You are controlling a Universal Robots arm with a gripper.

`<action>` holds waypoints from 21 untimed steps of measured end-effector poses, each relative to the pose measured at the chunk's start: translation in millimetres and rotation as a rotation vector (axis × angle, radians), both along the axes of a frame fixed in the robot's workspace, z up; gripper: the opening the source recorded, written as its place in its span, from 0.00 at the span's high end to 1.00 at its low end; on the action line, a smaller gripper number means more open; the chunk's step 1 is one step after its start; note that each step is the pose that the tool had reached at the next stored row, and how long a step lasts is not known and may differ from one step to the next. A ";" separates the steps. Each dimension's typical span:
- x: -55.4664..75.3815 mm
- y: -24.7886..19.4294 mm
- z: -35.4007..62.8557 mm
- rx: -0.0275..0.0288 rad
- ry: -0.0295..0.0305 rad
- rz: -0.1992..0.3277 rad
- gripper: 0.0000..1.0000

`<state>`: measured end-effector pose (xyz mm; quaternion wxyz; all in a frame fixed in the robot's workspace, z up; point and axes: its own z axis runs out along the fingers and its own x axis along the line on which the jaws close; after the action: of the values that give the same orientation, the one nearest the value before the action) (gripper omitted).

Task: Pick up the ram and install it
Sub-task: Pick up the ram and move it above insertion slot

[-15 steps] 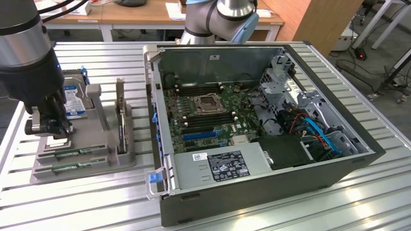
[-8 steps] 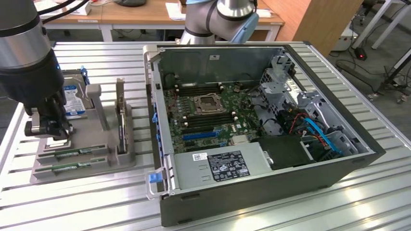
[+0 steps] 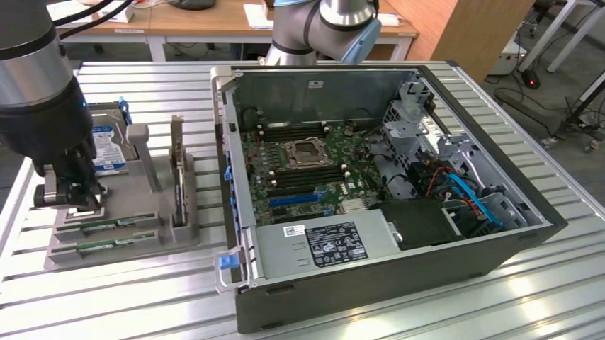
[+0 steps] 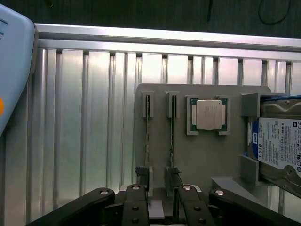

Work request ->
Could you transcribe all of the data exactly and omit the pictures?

Task result ->
You are controlling a Universal Robots arm with a gripper.

`<action>` holds waypoints from 21 untimed steps of measured end-effector poses, each relative to the pose measured at the chunk's start: translation in millimetres and rotation as a rotation vector (axis × angle, radians), both along the axes of a frame fixed in the robot's workspace, z up; gripper: the opening the source recorded, written as its place in its span, from 0.00 at the span's high end to 1.00 at its low end; on the action line, a smaller gripper number means more open; the chunk's step 1 is one step after its start; note that each step is the pose that the tool had reached at the next stored row, and how long a step lasts is not known and may differ from one step to the next. A ";" separates the steps. Each dimension's typical span:
- x: -55.4664..75.3815 mm
- y: -24.7886..19.4294 mm
- z: -35.4007..62.8557 mm
- rx: -0.0275..0.0288 rad
- ry: -0.0295..0.0305 rad
- rz: -0.1992..0.3277 rad
- gripper: 0.0000..1.0000

`<state>`: measured end-effector pose (xyz mm; quaternion wxyz; all in a frame fixed in the robot's workspace, z up; point and axes: its own z axis runs out along the fingers and its own x axis along the line on which the jaws close; after the action: of the values that give the same orientation, the one nearest the value before the action) (gripper omitted).

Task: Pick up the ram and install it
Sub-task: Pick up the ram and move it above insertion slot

[-15 steps] 
[-8 steps] 
[+0 steps] 
[+0 steps] 

Work on this exercise has concluded.